Let’s say that the identity number is 100 and the number that is added is 200, so the final attribute is 300.
This is the value that I try to send to AD, but for some reason AD doesn’t accept this value."

The user id is like this in the identity “identificationNumber”: 1234567890
The transform, if helps, that I use to generate the identity attribute is the following:


{
	"name": "FinalEmployeeNumber",
	"type": "static",
	"attributes": {
		"employeeNumber": {
			"attributes": {
				"values": [
					{
						"attributes": {
							"name": "identificationNumber"
						},
						"type": "identityAttribute"
					},
					"00"
				]
			},
			"type": "firstValid"
		},
		"value": "#set( $Integer = 0 ) #set( $numberAsString = $employeeNumber ) #set( $parsedNumber = $Integer.parseInt($numberAsString) ) #set( $baseNumber = 20000 ) #set( $finalNumber = $parsedNumber + $baseNumber ) $finalNumber"
	}

edmarks · December 18, 2024, 11:24pm

A suggestion for testing would be to create a “Test Attribute” for the identities and then populate this value in the associated identity profile using the same transform.

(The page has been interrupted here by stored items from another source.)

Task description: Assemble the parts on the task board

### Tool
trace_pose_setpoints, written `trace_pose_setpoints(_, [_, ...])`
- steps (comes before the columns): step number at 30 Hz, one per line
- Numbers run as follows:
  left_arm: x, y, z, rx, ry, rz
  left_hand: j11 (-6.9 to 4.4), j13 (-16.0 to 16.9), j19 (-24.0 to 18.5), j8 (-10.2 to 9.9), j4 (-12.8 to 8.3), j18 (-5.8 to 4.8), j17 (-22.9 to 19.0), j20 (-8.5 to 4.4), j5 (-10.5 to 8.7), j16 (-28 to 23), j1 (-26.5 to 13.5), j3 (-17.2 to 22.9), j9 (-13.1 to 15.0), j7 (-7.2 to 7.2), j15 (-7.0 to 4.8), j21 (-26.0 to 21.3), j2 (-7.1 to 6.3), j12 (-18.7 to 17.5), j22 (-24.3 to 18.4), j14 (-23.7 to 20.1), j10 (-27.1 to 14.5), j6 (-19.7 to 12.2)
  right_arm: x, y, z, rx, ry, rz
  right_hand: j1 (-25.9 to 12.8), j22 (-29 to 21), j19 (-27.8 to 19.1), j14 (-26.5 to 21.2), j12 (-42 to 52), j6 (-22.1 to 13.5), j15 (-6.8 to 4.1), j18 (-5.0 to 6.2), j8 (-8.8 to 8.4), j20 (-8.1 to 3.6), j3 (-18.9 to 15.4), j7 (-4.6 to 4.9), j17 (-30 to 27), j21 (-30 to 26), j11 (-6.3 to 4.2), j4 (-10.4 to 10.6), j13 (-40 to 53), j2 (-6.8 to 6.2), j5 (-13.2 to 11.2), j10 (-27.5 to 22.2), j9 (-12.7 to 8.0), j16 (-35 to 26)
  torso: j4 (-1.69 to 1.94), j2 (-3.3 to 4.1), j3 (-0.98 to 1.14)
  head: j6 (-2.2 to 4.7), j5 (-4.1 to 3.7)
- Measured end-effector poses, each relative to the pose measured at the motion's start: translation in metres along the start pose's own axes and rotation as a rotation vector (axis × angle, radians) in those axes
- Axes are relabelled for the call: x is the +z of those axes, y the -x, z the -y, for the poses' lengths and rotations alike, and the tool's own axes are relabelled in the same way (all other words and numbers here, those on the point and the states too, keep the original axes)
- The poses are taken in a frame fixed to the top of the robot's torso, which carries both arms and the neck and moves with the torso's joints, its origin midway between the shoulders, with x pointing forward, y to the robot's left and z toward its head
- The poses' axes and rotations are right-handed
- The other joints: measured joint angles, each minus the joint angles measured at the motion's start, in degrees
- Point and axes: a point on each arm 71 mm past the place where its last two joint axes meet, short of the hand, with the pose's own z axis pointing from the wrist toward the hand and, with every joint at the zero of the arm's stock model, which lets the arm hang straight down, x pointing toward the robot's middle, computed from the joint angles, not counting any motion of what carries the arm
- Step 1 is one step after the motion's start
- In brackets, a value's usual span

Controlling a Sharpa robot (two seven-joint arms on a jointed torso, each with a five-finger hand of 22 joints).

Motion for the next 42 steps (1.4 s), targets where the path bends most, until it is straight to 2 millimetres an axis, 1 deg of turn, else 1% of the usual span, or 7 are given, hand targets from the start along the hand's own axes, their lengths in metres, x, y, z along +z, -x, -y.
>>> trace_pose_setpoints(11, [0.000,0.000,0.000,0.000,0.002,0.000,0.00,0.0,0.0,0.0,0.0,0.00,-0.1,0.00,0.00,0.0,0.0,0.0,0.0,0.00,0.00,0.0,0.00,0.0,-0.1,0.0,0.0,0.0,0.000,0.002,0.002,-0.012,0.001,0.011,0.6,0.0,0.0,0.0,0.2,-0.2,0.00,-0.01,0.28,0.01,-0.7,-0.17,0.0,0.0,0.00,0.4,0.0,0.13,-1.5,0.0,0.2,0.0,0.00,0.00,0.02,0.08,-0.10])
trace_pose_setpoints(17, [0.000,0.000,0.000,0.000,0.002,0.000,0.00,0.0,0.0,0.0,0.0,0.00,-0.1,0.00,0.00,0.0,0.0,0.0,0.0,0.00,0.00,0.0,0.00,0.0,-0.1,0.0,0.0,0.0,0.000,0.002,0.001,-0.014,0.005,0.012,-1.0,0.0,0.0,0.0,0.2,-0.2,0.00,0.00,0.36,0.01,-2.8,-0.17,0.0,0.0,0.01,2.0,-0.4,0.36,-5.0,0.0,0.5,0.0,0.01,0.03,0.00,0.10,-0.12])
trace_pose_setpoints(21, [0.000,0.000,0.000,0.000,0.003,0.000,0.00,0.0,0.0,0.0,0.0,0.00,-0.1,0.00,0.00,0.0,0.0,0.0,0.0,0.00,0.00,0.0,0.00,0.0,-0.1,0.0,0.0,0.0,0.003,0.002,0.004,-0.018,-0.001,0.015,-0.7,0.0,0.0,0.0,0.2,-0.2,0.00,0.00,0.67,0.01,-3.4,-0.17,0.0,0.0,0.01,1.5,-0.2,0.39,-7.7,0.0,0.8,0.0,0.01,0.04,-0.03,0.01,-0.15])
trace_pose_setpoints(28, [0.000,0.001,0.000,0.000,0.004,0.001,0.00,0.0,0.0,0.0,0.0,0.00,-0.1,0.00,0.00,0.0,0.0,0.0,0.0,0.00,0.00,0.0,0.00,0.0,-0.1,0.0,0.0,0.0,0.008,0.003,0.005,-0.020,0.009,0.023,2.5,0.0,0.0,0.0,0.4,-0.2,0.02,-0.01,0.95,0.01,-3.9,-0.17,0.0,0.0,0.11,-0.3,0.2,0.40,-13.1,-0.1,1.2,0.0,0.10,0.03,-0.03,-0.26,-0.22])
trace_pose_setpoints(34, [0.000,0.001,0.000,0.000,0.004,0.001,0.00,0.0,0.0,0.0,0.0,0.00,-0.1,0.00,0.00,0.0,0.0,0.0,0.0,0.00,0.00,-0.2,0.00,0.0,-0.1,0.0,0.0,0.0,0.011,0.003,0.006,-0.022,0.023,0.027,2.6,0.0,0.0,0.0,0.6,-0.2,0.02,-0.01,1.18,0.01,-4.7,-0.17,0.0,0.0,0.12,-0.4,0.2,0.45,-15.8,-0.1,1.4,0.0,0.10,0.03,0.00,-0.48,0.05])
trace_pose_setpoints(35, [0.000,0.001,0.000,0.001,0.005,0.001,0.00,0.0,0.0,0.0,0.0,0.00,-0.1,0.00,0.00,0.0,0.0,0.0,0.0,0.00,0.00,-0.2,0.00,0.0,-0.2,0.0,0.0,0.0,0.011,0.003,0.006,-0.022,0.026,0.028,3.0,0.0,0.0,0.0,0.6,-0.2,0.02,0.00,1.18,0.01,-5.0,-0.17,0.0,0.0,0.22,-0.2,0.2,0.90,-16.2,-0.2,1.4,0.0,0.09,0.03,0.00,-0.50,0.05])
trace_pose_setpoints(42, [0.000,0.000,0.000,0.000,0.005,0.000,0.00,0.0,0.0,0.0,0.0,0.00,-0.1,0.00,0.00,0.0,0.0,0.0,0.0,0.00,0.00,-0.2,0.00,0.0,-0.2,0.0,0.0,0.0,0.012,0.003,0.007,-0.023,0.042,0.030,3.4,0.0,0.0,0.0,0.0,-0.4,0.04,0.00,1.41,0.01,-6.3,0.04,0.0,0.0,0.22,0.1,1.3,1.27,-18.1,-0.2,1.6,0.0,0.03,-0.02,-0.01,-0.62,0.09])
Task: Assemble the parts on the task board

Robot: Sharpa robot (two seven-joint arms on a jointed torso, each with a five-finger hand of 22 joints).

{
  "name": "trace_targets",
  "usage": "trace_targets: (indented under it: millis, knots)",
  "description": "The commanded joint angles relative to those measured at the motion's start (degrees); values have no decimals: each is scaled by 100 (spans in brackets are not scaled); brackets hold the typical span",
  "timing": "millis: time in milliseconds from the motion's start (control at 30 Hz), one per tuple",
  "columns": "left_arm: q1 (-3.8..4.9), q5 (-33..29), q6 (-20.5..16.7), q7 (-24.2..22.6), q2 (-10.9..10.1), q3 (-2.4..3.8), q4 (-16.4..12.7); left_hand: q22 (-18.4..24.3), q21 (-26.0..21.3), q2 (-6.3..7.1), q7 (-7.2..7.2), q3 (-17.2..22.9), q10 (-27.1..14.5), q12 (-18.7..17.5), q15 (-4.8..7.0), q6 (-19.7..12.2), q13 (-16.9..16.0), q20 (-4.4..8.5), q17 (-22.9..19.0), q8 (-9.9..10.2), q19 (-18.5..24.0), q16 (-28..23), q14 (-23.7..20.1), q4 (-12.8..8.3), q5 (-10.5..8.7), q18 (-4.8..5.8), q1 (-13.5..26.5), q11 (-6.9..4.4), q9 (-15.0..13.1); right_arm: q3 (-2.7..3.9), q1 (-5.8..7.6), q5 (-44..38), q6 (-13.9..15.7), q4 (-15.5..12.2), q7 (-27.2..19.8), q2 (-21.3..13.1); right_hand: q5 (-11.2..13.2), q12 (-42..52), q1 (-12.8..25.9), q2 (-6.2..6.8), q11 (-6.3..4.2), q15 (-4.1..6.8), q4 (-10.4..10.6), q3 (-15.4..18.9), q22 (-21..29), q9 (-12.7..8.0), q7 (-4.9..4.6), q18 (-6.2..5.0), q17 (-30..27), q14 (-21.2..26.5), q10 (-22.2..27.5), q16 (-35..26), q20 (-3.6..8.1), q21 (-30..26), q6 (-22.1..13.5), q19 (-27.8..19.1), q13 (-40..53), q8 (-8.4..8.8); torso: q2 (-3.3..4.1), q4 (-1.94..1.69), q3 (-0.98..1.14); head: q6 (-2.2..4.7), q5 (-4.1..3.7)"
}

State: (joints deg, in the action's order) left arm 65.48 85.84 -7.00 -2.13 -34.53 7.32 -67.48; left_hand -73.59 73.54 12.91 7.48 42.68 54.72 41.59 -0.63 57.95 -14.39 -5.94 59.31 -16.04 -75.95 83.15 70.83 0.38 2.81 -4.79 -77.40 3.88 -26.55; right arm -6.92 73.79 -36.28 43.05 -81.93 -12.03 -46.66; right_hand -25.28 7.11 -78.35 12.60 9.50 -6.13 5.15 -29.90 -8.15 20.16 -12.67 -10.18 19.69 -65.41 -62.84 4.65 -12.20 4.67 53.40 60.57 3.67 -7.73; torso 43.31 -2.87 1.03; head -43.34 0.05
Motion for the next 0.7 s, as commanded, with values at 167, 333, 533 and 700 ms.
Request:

This would create a human readable value directly on the identity that you could look at to confirm if it’s the expected value (at least as a “string”).

j_place · December 19, 2024, 2:18pm

I would check you’re not out of bounds of the Int32 data type System.Int32 struct - .NET | Microsoft Learn

system · February 17, 2025, 2:19pm

This topic was automatically closed 60 days after the last reply. New replies are no longer allowed.